Troy hmmm…where to start?
Most areas are best avoided, day or night. Gang activity, daily shootings, homicides, drug trade, overdoses, and in the safer areas, too much traffic.

Tangent, but I used to meet up with a paddling friend in Troy, both of us coming from different directions, when going on some Adirondack trips in the 80's and 90's. He'd park his car on the street in Troy—near RPI, I think—and leave it parked there after moving everything into my van to ride share the remaining distance. Nothing bad ever happened . . . except, come to think of it after 30+ years, I can't recall ever hearing from him again after that last trip to Indian Lake. Hmmm . . . .
 
Your comment about paint is an option I really hadn't considered. It would definitely lower the cost and would look better if I could find something that matched (or could be tinted) the kevlar color. A top coat of epoxy on an old kevlar canoe is a pretty common approach to renovate one. But if only makes it look shiny again and doesn't reinforce the kevlar fabric a bit I would go with the paint instead.

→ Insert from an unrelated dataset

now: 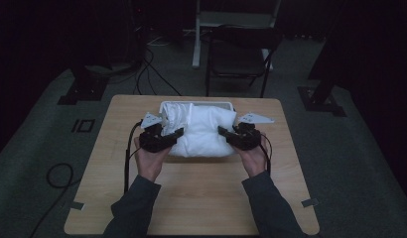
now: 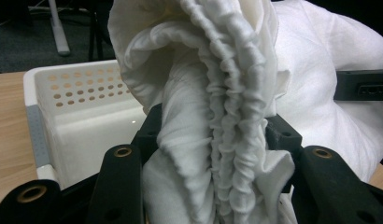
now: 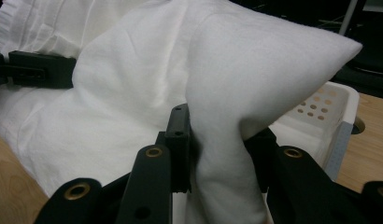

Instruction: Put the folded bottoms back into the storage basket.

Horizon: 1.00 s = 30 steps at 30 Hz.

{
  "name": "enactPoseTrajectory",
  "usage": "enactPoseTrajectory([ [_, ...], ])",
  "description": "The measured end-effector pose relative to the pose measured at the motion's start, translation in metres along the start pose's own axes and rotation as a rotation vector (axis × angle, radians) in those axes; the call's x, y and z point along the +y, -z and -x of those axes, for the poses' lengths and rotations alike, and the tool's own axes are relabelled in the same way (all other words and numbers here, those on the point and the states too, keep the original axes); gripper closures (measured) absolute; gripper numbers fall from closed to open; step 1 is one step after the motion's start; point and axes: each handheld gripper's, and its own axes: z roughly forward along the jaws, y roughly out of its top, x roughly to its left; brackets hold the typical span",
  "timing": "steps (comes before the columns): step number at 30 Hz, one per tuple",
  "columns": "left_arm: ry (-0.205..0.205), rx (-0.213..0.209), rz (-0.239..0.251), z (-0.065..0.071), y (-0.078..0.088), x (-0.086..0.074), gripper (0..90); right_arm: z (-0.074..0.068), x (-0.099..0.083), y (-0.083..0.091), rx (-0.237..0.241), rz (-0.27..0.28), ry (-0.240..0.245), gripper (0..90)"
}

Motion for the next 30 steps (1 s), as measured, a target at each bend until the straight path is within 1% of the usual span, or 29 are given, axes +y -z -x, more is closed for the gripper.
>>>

Maybe I should be careful about commenting since I have never coated an entire hull with epoxy, but I don't think epoxy that is unabsorbed into the fabric would have any more structural capability than paint. That is, neither would seem likely to provide any structure. Maybe unabsorbed epoxy would be somewhat more resistant than paint to scraping off against rocks.

It's a personal preference, but I don't think yellowed Kevlar hulls are particularly attractive and I would probably opt to paint a hull a different color than Kevlar yellow even if I could find a close match, which actually should be possible.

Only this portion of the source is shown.